Work task – Below are the records; copy each line in them that holds the word "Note".

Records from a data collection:
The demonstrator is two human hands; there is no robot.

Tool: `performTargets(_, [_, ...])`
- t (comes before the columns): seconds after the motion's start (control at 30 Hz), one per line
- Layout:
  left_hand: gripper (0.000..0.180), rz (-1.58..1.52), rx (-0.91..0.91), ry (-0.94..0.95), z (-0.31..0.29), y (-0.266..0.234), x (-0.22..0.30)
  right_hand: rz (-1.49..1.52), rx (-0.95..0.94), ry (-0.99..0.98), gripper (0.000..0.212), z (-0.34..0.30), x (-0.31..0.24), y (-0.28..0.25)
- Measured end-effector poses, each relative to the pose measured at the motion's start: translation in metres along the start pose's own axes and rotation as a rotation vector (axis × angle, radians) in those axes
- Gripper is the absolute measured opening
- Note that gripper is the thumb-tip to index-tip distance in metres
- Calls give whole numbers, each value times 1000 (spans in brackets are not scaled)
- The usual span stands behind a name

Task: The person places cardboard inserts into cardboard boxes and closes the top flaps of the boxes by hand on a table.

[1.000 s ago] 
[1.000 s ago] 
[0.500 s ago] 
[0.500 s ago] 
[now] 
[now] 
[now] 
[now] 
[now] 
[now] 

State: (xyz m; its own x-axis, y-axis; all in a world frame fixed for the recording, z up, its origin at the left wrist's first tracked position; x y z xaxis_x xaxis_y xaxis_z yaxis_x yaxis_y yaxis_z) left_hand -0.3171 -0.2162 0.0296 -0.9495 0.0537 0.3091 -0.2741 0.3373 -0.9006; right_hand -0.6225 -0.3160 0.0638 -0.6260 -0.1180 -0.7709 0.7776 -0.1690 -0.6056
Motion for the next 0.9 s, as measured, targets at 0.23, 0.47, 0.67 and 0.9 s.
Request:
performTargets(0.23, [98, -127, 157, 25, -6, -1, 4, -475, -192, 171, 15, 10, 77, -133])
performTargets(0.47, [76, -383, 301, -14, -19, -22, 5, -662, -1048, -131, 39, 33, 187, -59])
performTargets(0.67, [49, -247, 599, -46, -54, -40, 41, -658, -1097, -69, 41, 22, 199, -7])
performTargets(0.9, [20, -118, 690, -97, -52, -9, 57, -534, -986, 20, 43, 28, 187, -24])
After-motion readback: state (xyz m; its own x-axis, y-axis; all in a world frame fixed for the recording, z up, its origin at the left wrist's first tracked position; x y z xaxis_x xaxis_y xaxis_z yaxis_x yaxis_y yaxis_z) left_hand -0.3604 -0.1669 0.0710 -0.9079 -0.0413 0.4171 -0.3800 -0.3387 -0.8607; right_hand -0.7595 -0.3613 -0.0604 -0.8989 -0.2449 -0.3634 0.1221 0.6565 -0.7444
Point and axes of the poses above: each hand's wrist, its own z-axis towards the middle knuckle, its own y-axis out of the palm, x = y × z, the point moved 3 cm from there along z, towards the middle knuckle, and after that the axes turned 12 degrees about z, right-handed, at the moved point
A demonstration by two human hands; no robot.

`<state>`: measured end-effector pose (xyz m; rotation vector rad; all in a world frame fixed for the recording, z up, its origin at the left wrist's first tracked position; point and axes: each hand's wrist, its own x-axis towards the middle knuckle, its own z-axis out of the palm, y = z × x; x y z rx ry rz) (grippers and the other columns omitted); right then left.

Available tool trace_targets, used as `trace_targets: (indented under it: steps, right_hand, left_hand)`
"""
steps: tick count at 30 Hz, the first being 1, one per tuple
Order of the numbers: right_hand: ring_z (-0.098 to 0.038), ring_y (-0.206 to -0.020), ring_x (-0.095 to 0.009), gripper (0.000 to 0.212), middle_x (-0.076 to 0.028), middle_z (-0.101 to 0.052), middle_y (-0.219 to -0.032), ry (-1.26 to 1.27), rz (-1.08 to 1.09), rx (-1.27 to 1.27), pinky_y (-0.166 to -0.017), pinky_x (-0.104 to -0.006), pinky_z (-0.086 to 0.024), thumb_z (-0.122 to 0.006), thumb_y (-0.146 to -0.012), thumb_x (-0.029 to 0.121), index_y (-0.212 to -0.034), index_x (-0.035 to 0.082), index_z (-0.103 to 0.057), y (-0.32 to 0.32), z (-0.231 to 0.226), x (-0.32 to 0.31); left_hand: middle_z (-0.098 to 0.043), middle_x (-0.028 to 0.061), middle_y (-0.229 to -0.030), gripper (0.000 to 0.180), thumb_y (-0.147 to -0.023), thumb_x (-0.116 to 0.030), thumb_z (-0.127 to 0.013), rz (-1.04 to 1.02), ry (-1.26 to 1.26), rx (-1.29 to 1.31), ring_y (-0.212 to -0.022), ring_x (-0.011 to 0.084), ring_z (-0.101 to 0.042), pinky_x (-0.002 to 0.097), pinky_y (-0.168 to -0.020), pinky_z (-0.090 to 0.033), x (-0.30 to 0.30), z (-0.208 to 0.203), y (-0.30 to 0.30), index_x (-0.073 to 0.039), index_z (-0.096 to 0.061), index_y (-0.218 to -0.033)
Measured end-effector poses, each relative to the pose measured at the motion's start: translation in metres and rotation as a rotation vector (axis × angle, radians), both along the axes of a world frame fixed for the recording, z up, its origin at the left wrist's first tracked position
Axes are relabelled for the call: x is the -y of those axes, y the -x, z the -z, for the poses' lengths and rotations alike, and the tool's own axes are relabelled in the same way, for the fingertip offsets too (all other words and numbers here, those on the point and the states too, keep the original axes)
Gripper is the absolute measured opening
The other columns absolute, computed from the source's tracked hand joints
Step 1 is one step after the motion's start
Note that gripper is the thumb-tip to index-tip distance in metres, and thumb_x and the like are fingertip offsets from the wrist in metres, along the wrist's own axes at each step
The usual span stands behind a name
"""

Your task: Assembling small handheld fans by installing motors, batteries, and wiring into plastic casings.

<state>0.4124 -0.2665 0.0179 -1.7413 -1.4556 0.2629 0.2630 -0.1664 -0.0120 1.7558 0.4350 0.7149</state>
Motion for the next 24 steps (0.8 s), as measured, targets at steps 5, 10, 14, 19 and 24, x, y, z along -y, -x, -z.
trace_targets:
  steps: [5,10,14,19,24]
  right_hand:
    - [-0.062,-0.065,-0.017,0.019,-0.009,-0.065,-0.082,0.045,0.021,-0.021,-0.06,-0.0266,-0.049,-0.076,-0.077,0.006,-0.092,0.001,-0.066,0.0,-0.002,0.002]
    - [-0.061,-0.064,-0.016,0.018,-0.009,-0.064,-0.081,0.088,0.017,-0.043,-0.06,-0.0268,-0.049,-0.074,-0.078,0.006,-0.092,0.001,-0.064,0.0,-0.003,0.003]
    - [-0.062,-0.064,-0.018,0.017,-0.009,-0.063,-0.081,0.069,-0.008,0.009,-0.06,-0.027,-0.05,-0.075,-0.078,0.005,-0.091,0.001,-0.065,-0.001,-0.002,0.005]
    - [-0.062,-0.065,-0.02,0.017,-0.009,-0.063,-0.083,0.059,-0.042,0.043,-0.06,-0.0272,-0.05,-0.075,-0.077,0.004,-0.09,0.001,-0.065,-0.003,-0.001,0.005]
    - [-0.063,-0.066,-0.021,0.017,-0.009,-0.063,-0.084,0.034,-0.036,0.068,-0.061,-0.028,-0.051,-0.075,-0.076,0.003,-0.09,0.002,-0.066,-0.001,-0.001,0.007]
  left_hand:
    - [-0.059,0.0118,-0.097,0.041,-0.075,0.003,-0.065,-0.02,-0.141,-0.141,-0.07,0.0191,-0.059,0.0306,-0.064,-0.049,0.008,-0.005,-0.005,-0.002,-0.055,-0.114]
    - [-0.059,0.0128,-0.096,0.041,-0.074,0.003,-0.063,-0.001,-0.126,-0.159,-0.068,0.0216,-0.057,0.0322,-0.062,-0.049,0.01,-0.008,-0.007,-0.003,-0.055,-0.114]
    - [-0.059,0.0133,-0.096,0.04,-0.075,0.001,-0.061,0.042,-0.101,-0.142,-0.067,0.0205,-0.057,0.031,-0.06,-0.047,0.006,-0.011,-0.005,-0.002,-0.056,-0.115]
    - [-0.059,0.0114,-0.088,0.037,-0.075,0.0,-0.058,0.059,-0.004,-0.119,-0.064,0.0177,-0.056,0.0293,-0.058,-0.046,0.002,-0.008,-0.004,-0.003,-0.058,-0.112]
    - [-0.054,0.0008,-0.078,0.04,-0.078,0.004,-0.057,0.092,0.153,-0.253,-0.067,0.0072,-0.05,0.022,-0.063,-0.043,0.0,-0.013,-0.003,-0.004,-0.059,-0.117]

Expected output –
- Note that gripper is the thumb-tip to index-tip distance in metres
Note that gripper is the thumb-tip to index-tip distance in metres, and thumb_x and the like are fingertip offsets from the wrist in metres, along the wrist's own axes at each step

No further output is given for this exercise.